BMJ 2004; 329 doi: http://dx.doi.org/10.1136/bmj.329.7470.820-e (Published 07 October 2004) Cite this as: BMJ 2004;329:820
  1. Janice Hopkins Tanne
  1. New York

    The US Justice Department filed appeals against all three court rulings that found the federal law banning “partial birth abortion” unconstitutional. The US Conference of Catholic Bishops commended the Justice Department and said, “There is no place in a civilised society for this cruel and inhumane practice.”
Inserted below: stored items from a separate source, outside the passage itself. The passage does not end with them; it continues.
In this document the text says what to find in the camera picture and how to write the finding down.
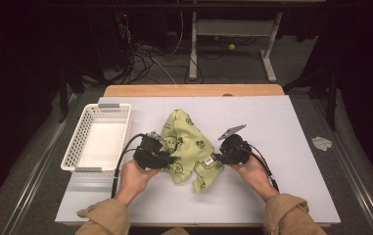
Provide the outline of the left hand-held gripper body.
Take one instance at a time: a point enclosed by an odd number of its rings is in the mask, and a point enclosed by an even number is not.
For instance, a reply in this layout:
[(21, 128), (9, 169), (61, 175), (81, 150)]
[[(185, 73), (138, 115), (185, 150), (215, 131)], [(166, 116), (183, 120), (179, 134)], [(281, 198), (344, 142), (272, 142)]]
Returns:
[(134, 160), (142, 169), (161, 169), (172, 164), (166, 164), (164, 158), (171, 157), (170, 152), (162, 151), (164, 138), (156, 132), (143, 135), (140, 145), (133, 155)]

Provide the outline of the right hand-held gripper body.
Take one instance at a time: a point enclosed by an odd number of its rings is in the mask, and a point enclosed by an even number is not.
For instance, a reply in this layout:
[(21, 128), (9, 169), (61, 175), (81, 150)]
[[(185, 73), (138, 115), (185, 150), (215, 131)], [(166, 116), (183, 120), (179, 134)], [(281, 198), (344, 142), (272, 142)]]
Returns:
[(237, 134), (238, 131), (245, 128), (246, 125), (238, 125), (228, 128), (218, 140), (222, 140), (219, 147), (221, 155), (225, 156), (226, 163), (224, 165), (237, 165), (245, 164), (251, 155), (251, 147), (247, 141), (245, 141), (240, 135)]

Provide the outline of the green printed baby romper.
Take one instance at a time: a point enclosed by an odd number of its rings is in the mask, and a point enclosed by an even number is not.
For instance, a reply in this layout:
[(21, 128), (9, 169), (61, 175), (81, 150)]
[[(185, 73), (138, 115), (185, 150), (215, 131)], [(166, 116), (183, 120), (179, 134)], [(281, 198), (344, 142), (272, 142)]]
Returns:
[(205, 193), (224, 170), (223, 164), (214, 157), (214, 147), (209, 139), (181, 109), (170, 113), (161, 137), (165, 139), (162, 150), (175, 157), (175, 162), (163, 171), (175, 183), (186, 181), (196, 172), (197, 178), (193, 181), (195, 192)]

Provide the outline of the white plastic basket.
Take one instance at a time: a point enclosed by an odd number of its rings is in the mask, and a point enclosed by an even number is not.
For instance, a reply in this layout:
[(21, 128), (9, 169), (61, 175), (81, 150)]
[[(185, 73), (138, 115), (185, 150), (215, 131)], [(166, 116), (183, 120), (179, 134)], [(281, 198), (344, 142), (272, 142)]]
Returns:
[(106, 172), (117, 168), (131, 128), (129, 104), (88, 104), (61, 163), (61, 169), (76, 172)]

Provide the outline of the person's right hand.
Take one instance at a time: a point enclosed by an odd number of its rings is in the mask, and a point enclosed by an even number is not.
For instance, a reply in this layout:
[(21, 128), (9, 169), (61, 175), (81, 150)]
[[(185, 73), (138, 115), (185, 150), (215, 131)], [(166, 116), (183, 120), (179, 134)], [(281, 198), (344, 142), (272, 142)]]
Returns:
[(278, 191), (270, 183), (265, 169), (254, 157), (250, 157), (245, 164), (232, 164), (231, 167), (258, 193), (265, 203), (278, 195)]

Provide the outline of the person's left hand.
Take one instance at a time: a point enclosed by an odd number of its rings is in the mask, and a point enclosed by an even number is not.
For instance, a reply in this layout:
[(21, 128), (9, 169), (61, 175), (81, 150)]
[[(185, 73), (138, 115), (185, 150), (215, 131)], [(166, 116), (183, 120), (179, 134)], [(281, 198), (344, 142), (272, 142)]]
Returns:
[(114, 199), (128, 207), (159, 172), (158, 169), (142, 169), (134, 160), (125, 163), (121, 169), (120, 186)]

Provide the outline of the white board sheet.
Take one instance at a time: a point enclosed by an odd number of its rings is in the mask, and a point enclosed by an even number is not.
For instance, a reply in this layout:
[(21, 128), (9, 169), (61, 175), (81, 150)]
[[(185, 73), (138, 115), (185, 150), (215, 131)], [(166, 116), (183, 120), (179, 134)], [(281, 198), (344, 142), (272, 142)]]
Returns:
[[(306, 199), (319, 224), (340, 218), (311, 153), (289, 97), (119, 97), (131, 107), (133, 134), (161, 130), (169, 114), (181, 109), (218, 145), (228, 128), (242, 125), (241, 136), (265, 156), (281, 192)], [(263, 200), (232, 168), (226, 168), (203, 194), (193, 181), (175, 183), (160, 173), (129, 206), (135, 226), (258, 226)]]

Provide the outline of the person's tan trouser leg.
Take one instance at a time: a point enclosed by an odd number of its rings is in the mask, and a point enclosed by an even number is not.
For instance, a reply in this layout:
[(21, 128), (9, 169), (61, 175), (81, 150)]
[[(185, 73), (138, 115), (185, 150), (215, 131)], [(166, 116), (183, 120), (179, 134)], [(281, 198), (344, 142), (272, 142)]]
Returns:
[(190, 235), (183, 227), (171, 228), (161, 235)]

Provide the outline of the crumpled white paper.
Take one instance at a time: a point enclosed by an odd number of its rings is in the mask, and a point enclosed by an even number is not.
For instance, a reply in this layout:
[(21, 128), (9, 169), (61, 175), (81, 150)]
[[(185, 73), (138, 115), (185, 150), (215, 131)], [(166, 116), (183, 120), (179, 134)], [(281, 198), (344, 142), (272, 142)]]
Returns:
[(314, 137), (312, 138), (312, 143), (314, 145), (315, 148), (321, 150), (321, 151), (324, 151), (326, 152), (328, 149), (330, 149), (333, 145), (333, 142), (328, 140), (328, 139), (325, 139), (325, 138), (322, 138), (322, 137)]

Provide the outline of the black stand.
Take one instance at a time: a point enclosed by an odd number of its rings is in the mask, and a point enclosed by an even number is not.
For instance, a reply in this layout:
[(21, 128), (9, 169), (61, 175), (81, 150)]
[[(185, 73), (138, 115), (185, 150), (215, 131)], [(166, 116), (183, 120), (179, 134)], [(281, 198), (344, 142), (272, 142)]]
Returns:
[(309, 87), (310, 99), (327, 98), (326, 120), (333, 131), (336, 130), (335, 112), (337, 107), (338, 69), (325, 66), (302, 74), (300, 78), (283, 86), (285, 93), (296, 87)]
[(76, 94), (82, 94), (84, 92), (82, 73), (80, 69), (73, 64), (62, 65), (59, 72), (59, 97), (61, 109), (59, 123), (62, 123), (65, 120), (69, 112), (68, 88)]

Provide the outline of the metal floor rail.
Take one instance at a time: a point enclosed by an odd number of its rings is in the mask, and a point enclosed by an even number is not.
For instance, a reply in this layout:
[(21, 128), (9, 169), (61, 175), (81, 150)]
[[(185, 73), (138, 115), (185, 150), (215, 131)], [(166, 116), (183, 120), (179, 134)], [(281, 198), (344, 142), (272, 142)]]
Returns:
[(333, 140), (333, 149), (337, 151), (339, 155), (339, 162), (341, 168), (350, 183), (350, 187), (356, 197), (370, 227), (373, 231), (373, 198), (370, 192), (366, 189), (363, 180), (360, 178), (358, 171), (354, 168), (353, 161), (350, 159), (350, 155), (347, 149), (343, 145), (339, 133), (330, 127), (330, 124), (326, 118), (326, 111), (320, 101), (312, 102), (314, 109), (317, 111), (320, 119), (325, 125), (329, 132), (331, 139)]
[(67, 125), (67, 115), (79, 99), (79, 95), (71, 94), (66, 99), (68, 110), (63, 113), (59, 109), (60, 98), (56, 96), (53, 100), (53, 112), (30, 138), (14, 164), (2, 187), (3, 191), (0, 191), (0, 196), (4, 197), (4, 201), (12, 204), (1, 235), (15, 235), (19, 230), (50, 165), (58, 140)]

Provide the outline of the white desk frame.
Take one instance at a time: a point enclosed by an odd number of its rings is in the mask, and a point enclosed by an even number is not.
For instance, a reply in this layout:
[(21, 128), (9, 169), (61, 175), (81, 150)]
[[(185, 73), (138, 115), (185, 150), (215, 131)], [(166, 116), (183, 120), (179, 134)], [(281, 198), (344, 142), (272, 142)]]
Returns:
[(276, 14), (271, 21), (244, 21), (244, 20), (199, 20), (196, 12), (192, 17), (191, 54), (189, 63), (189, 79), (198, 77), (197, 38), (204, 36), (258, 36), (267, 37), (268, 44), (265, 50), (259, 52), (268, 81), (277, 81), (270, 53), (281, 23), (283, 13)]

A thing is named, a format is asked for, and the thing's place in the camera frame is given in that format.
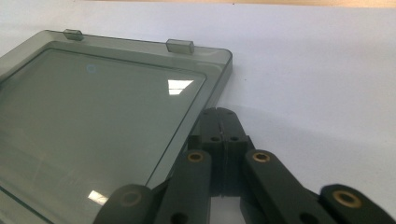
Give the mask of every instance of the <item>white surface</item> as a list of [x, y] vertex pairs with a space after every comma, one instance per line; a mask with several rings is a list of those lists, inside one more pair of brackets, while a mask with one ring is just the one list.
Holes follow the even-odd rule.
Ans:
[[[2, 1], [0, 55], [65, 28], [229, 49], [218, 106], [237, 113], [256, 148], [308, 189], [349, 185], [396, 217], [395, 22], [395, 9]], [[243, 223], [237, 202], [213, 207], [212, 223]]]

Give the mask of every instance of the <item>mounting hole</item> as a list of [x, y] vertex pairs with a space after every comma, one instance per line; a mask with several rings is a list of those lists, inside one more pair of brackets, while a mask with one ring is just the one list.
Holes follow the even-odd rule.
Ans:
[[188, 156], [189, 161], [198, 162], [204, 159], [204, 155], [200, 152], [192, 152]]
[[338, 203], [342, 204], [343, 206], [350, 208], [361, 207], [361, 200], [356, 197], [356, 195], [346, 190], [336, 190], [332, 193], [332, 196]]
[[218, 142], [220, 139], [218, 137], [211, 137], [210, 140], [213, 142]]
[[142, 194], [138, 191], [128, 191], [121, 197], [121, 205], [125, 207], [131, 207], [137, 205], [142, 200]]
[[319, 224], [319, 221], [316, 217], [312, 216], [311, 214], [308, 213], [301, 213], [300, 214], [300, 220], [304, 224]]
[[189, 221], [189, 218], [186, 214], [183, 213], [174, 213], [171, 216], [171, 223], [172, 224], [186, 224]]
[[263, 152], [256, 152], [253, 154], [253, 160], [259, 161], [259, 162], [267, 162], [270, 160], [270, 156]]

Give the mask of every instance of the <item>white table surface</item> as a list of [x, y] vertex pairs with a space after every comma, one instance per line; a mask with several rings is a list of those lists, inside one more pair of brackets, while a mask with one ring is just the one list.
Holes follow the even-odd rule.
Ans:
[[[308, 189], [341, 183], [396, 217], [396, 9], [1, 1], [0, 56], [41, 30], [229, 49], [218, 106]], [[244, 223], [236, 199], [212, 223]]]

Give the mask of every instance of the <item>gray translucent panel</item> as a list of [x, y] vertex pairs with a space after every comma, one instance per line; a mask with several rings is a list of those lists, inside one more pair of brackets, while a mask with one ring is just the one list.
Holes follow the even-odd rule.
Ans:
[[2, 57], [1, 187], [91, 223], [115, 189], [160, 184], [231, 73], [229, 51], [193, 48], [45, 31]]

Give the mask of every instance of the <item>glass pane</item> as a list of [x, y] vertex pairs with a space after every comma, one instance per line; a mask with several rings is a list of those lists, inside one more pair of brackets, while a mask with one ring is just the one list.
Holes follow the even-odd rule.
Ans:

    The federal law banning partial birth abortion was passed by Congress in 2003 and signed by President George Bush, who called it an “abhorrent” practice (BMJ 2003;327:1009). The law does not describe the technique in medical terms. Doctors say it may apply to intact dilatation and evacuation and to most techniques used in second trimester abortions.

    The law was immediately challenged in Nebraska, California, and New York. Courts in those states held it unconstitutional because it did not contain an exception allowing the procedure to protect a woman's health. Thus the courts prevented enforcement of the law and the Justice Department is appealing (BMJ 2004;328:1398, 12 Jun, News Extra).

    Abortion opponents fear that a “health exception” might include an exception to protect a woman's mental or emotional health.

    The Justice Department appealed all three rulings to the next level, circuit courts. Three different circuit courts will hear briefings in the next month or so, then hear oral arguments, and decide and issue written decisions in late 2005 or early 2006.

    Then the case may be appealed to the Supreme Court, which may or may not accept the case. Supporters of the law hope that the appeals might be heard by a more conservative Supreme Court in two or three years' time.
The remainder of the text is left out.